Estudo avalia exame simples e não invasivo que identifica sinais metabólicos da doença ainda em fases iniciais
I.A
Estudo avalia exame simples e não invasivo que identifica sinais metabólicos da doença ainda em fases iniciais

Detectar o câncer de pâncreas precocemente ainda é um dos maiores desafios da medicina. Silenciosa nos estágios iniciais, a doença costuma ser diagnosticada quando já está avançada, o que reduz significativamente as chances de tratamento curativo. Agora, um novo estudo internacional reacende a esperança ao testar um exame simples: a análise do ar expirado.

O ensaio clínico, iniciado no Reino Unido, envolve milhares de pacientes e avalia um teste de respiração capaz de identificar compostos químicos liberados pelo organismo em decorrência do metabolismo alterado das células cancerígenas. A proposta é usar o próprio hálito como uma pista precoce da doença.

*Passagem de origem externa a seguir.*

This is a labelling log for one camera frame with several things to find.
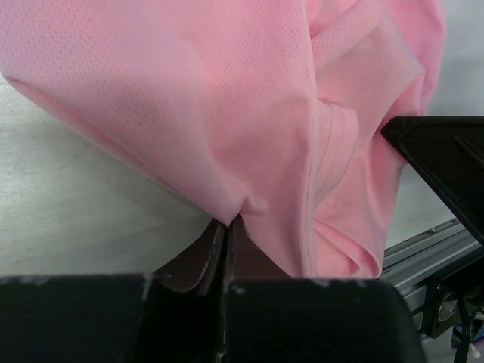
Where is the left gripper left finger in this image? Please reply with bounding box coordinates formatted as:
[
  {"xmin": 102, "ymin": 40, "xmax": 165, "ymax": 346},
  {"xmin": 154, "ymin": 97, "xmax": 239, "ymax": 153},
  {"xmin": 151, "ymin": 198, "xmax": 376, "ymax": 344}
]
[{"xmin": 1, "ymin": 221, "xmax": 226, "ymax": 362}]

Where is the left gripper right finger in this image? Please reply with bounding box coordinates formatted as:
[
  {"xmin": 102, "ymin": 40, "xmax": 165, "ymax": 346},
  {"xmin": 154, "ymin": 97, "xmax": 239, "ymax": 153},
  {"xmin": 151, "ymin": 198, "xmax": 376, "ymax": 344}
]
[{"xmin": 223, "ymin": 219, "xmax": 426, "ymax": 362}]

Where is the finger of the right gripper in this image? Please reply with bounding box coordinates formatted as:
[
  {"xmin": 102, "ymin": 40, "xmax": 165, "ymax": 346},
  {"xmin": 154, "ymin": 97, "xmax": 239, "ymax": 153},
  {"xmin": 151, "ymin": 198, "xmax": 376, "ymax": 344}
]
[{"xmin": 381, "ymin": 116, "xmax": 483, "ymax": 244}]

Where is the aluminium mounting rail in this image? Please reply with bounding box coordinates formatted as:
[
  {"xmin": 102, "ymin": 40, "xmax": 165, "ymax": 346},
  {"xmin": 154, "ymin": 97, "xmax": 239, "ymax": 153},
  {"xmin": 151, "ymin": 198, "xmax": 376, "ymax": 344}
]
[{"xmin": 381, "ymin": 219, "xmax": 483, "ymax": 334}]

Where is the pink t shirt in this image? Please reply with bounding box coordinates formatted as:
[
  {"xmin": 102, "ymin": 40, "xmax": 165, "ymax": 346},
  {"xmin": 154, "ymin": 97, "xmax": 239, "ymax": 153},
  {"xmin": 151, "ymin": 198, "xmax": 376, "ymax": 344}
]
[{"xmin": 1, "ymin": 1, "xmax": 446, "ymax": 278}]

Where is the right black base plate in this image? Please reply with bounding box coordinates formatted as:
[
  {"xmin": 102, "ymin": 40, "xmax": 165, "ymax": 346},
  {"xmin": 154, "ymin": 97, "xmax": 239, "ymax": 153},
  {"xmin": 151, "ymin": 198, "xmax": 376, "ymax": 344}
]
[{"xmin": 421, "ymin": 254, "xmax": 483, "ymax": 338}]

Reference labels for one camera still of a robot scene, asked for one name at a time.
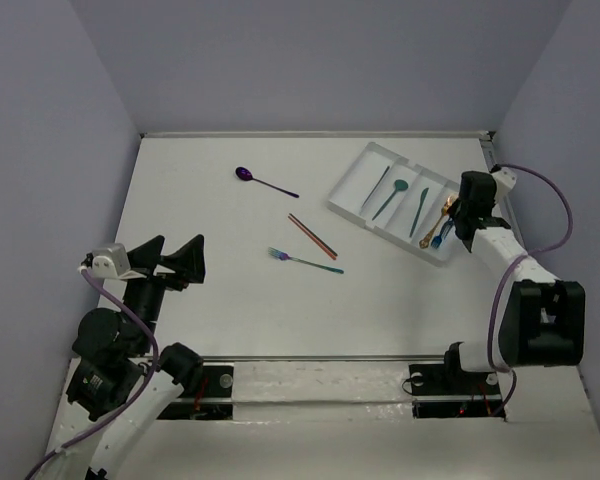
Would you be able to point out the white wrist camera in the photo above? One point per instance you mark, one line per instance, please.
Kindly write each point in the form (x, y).
(505, 180)
(110, 261)

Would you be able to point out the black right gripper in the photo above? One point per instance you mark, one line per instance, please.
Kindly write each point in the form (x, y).
(453, 206)

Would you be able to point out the iridescent metal fork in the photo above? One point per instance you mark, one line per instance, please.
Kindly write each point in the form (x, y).
(283, 256)

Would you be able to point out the blue metal fork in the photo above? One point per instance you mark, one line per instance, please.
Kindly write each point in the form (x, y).
(442, 234)

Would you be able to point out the teal plastic knife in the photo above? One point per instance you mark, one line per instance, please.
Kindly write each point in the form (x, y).
(422, 199)

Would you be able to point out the teal plastic spoon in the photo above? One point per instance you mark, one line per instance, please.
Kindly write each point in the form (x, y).
(399, 185)

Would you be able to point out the dark red chopstick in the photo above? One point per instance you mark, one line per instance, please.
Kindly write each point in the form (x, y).
(310, 240)

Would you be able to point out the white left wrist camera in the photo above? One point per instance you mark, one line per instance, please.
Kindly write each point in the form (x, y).
(110, 261)

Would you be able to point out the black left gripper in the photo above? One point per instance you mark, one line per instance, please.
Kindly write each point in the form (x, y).
(162, 275)

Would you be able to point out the orange chopstick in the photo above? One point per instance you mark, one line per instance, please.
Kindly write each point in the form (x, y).
(312, 237)

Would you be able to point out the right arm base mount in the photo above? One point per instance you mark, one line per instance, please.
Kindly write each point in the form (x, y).
(438, 394)

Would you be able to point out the white foam front board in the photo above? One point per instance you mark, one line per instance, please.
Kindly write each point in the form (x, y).
(350, 419)

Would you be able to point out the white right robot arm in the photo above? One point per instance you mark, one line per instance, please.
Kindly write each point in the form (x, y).
(536, 319)

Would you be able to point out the gold metal fork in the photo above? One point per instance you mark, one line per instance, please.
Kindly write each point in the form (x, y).
(425, 242)

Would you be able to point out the dark teal chopstick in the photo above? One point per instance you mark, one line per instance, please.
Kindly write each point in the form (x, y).
(375, 187)

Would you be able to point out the white divided utensil tray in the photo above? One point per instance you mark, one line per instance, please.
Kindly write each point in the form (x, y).
(394, 224)

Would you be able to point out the purple metal spoon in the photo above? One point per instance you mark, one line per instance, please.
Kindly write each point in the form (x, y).
(246, 175)

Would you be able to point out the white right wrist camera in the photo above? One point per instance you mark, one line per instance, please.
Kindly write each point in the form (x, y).
(505, 180)

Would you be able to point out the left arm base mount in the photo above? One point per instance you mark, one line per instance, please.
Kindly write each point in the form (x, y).
(212, 401)

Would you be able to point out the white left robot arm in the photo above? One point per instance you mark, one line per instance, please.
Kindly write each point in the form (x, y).
(123, 380)

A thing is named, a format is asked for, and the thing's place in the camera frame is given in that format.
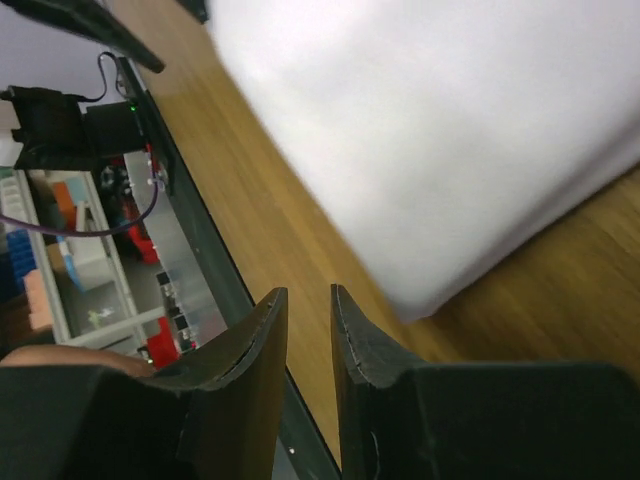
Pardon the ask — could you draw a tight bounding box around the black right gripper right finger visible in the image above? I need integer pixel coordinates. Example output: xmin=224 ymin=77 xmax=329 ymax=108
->
xmin=331 ymin=285 xmax=639 ymax=479

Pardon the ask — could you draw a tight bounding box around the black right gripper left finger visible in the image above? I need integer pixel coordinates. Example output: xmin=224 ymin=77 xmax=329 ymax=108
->
xmin=1 ymin=288 xmax=288 ymax=479

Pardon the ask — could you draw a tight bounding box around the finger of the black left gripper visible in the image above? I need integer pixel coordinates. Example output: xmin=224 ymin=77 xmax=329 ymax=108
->
xmin=9 ymin=0 xmax=165 ymax=73

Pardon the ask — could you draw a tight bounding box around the white t-shirt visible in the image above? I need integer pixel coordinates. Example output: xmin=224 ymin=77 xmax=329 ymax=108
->
xmin=207 ymin=1 xmax=639 ymax=322

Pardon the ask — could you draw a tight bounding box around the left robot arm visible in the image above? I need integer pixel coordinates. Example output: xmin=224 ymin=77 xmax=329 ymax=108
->
xmin=1 ymin=1 xmax=165 ymax=171

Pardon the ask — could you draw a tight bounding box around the background storage shelf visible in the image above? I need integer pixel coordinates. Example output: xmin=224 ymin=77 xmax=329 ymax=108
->
xmin=1 ymin=152 xmax=226 ymax=363

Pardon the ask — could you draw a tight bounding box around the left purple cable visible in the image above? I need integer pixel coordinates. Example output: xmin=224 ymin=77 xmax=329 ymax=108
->
xmin=0 ymin=177 xmax=166 ymax=239

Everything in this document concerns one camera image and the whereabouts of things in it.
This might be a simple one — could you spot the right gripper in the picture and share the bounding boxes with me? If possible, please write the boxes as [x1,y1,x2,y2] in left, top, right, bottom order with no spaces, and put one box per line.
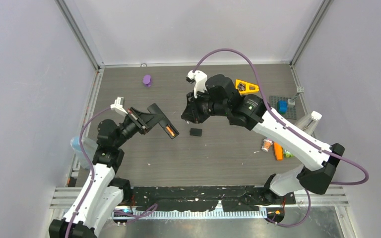
[182,88,228,125]

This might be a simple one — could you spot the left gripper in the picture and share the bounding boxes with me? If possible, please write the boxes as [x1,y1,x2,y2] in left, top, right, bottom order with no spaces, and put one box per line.
[114,107,163,148]

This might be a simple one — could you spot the black remote control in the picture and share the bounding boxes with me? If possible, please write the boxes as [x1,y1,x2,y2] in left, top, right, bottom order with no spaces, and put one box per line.
[147,103,179,139]

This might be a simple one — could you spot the black remote battery cover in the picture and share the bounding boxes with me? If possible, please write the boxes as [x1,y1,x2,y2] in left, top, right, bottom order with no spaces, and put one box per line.
[190,128,202,137]

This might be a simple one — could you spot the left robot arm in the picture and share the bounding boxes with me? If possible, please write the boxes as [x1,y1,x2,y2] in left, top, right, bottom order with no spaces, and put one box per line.
[49,103,165,238]

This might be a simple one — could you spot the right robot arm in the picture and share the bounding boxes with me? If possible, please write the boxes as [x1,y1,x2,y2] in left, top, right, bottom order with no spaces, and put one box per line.
[181,70,344,204]

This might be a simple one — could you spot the purple plastic cap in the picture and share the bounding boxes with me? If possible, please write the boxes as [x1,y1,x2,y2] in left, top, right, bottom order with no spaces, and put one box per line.
[142,74,152,87]

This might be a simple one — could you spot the yellow triangular toy block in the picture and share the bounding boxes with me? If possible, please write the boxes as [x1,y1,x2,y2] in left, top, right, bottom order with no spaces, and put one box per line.
[235,79,260,95]

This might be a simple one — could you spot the small ice cream toy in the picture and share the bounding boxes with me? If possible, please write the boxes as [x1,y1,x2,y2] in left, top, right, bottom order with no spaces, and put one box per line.
[261,138,273,152]

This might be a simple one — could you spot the blue lego brick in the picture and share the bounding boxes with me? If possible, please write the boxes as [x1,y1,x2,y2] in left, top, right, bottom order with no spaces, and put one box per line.
[276,100,288,115]

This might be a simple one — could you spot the orange plastic flashlight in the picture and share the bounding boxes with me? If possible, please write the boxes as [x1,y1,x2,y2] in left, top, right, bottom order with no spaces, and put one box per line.
[273,141,284,161]

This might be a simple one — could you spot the grey lego baseplate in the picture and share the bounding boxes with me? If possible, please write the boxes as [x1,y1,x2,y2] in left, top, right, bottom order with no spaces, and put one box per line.
[269,96,297,120]

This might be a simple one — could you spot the grey lego technic beam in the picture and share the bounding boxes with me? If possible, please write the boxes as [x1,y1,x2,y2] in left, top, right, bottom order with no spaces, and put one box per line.
[287,86,304,108]

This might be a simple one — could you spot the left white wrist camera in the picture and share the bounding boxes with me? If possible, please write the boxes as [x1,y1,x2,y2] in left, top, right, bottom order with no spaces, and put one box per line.
[110,97,127,117]

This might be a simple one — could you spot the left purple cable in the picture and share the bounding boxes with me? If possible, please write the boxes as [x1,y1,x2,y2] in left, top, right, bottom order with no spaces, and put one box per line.
[64,107,158,238]

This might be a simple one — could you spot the purple cable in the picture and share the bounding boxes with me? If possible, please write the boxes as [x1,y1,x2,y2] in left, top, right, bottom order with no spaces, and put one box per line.
[193,48,370,228]
[64,107,158,238]

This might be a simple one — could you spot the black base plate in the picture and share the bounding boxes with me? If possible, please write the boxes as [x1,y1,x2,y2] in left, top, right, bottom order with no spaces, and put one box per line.
[112,185,296,221]

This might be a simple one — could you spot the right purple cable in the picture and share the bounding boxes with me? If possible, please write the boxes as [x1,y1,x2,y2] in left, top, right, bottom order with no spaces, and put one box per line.
[193,48,370,228]

Segundo o gastroenterologista Eric Pereira, do Hospital e Clínica São Gonçalo, o diagnóstico tardio do câncer de pâncreas está ligado a fatores anatômicos e clínicos. “O pâncreas fica em uma região profunda do abdômen, chamada retroperitônio, o que impede a detecção por exame físico. Além disso, no início da doença, os sintomas são inexistentes ou muito inespecíficos”, explica.

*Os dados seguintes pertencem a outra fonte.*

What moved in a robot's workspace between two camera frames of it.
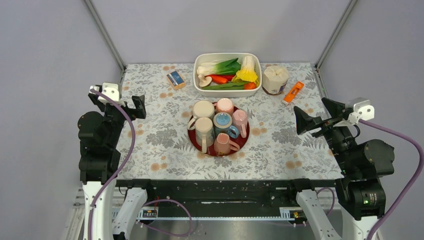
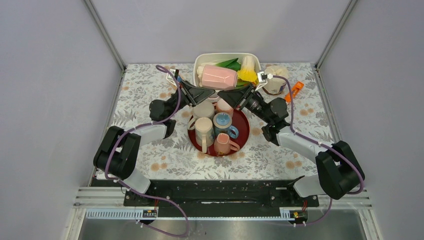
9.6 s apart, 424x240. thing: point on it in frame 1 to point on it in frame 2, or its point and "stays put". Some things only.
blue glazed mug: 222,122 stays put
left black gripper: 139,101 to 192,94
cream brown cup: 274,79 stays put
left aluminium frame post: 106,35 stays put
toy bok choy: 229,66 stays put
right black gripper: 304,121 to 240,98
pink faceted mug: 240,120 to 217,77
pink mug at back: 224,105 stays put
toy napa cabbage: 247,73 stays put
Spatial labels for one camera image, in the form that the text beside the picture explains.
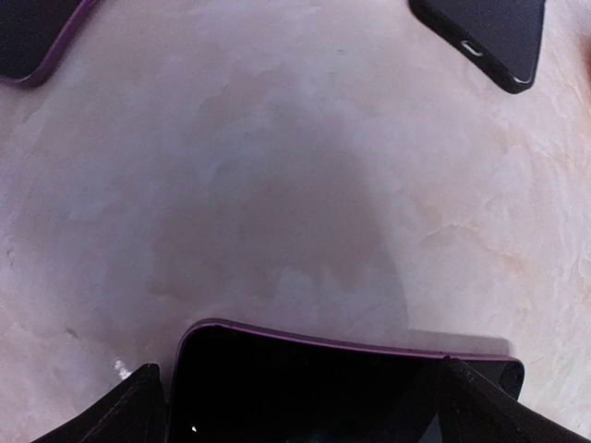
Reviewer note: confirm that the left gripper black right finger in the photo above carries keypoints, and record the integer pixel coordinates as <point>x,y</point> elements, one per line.
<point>472,409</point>

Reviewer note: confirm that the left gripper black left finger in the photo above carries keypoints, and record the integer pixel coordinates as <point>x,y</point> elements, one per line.
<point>134,411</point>

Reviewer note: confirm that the black smartphone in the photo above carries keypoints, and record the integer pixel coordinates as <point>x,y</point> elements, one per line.
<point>239,383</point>

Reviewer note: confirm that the black phone case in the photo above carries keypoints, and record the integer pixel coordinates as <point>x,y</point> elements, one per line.
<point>501,37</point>

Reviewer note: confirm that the purple-edged smartphone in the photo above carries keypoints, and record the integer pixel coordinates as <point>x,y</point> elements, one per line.
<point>34,36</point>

Quando surgem, os sinais costumam ser vagos, como má digestão, dor nas costas, perda de apetite e emagrecimento, o que frequentemente atrasa a investigação. Outro obstáculo é a limitação dos métodos atuais. Marcadores sanguíneos como o CA 19-9, por exemplo, não são eficazes para rastreamento populacional e podem gerar falsos resultados quando usados indiscriminadamente.

O novo teste em estudo parte de uma lógica diferente. De acordo com o especialista, células cancerígenas apresentam um metabolismo alterado e produzem perfis específicos de compostos orgânicos voláteis, conhecidos como VOCs. Essas substâncias circulam pelo sangue, passam pelos pulmões e podem ser identificadas no ar exalado.

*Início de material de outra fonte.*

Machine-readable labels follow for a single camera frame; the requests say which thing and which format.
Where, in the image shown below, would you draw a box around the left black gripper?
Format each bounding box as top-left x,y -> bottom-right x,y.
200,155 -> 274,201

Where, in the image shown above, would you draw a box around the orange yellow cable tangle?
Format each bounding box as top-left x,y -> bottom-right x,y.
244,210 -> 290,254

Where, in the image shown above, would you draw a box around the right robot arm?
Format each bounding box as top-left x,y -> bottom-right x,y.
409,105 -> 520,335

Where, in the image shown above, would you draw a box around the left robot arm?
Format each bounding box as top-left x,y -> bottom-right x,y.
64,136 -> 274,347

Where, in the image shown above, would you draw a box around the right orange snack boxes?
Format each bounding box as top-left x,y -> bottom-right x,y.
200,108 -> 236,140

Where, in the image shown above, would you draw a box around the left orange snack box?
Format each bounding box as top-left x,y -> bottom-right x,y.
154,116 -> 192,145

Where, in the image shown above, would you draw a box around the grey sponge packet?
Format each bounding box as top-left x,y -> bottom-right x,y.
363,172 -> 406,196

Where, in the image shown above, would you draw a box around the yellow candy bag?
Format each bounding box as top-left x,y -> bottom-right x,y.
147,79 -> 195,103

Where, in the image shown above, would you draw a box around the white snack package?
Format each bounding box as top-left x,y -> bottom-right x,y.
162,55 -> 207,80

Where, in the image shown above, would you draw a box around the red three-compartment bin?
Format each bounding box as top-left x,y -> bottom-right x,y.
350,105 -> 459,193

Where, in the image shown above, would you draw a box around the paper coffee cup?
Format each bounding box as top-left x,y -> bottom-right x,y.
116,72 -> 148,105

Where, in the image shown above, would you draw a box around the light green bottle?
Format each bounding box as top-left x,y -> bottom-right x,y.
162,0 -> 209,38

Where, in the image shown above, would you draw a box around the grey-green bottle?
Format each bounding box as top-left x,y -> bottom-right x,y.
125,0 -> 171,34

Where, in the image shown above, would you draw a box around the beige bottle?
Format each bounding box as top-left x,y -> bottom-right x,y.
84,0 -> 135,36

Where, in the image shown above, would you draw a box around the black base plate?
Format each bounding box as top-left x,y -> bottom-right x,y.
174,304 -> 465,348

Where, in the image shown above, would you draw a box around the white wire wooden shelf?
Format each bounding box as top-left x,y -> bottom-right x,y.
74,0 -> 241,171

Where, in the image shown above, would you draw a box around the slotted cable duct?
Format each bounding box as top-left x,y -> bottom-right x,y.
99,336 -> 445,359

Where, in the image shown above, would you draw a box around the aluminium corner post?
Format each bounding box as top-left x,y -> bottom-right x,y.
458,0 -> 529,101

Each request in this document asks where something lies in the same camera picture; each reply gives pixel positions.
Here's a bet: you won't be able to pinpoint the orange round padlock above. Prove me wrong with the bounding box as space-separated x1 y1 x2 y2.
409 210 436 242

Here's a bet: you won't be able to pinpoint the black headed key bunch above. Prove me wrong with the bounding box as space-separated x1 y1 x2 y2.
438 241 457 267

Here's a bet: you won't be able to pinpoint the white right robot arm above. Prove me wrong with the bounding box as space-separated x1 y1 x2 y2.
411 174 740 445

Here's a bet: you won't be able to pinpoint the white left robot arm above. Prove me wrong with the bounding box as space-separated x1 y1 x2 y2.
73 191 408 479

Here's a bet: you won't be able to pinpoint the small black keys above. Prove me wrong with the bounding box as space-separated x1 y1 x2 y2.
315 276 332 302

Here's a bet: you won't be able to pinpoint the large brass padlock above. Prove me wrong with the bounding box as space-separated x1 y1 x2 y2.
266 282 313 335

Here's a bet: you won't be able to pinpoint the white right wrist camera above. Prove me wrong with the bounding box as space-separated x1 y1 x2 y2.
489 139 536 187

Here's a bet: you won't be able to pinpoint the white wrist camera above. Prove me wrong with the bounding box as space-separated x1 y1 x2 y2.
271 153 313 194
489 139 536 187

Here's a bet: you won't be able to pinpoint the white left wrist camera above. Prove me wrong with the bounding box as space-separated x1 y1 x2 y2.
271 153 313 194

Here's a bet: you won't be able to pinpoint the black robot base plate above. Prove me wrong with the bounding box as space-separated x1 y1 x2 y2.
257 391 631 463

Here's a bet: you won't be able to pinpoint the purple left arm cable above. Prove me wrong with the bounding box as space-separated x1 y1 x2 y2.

Na prática, o exame é simples: o paciente respira em um dispositivo por cerca de 30 segundos e a amostra coletada é analisada por sensores ou técnicas como a espectrometria de massa. “É um método não invasivo, rápido e potencialmente de baixo custo, o que o torna promissor como ferramenta de triagem”, afirma o médico.

Apesar do entusiasmo, o teste ainda está em fase de validação científica. Não há, até o momento, evidência suficiente para que ele seja usado como exame de rotina na população geral. Para isso, será necessário comprovar alta precisão diagnóstica em grandes grupos de pessoas sem sintomas.

A expectativa é que, se os resultados forem consistentes, o exame seja inicialmente aplicado em pacientes com sintomas inespecíficos persistentes ou em grupos de maior risco. “É improvável que se torne um exame anual universal de imediato. O caminho mais realista é o uso direcionado, como apoio à decisão clínica”, avalia Dr. Eric.

Quanto à chegada da tecnologia aos hospitais, o processo ainda demanda tempo. Padronização, validação em larga escala e aprovação regulatória são etapas obrigatórias. “De forma otimista, podemos pensar em algo entre 2028 e 2030, inicialmente em países com maior investimento em inovação médica”, conclui.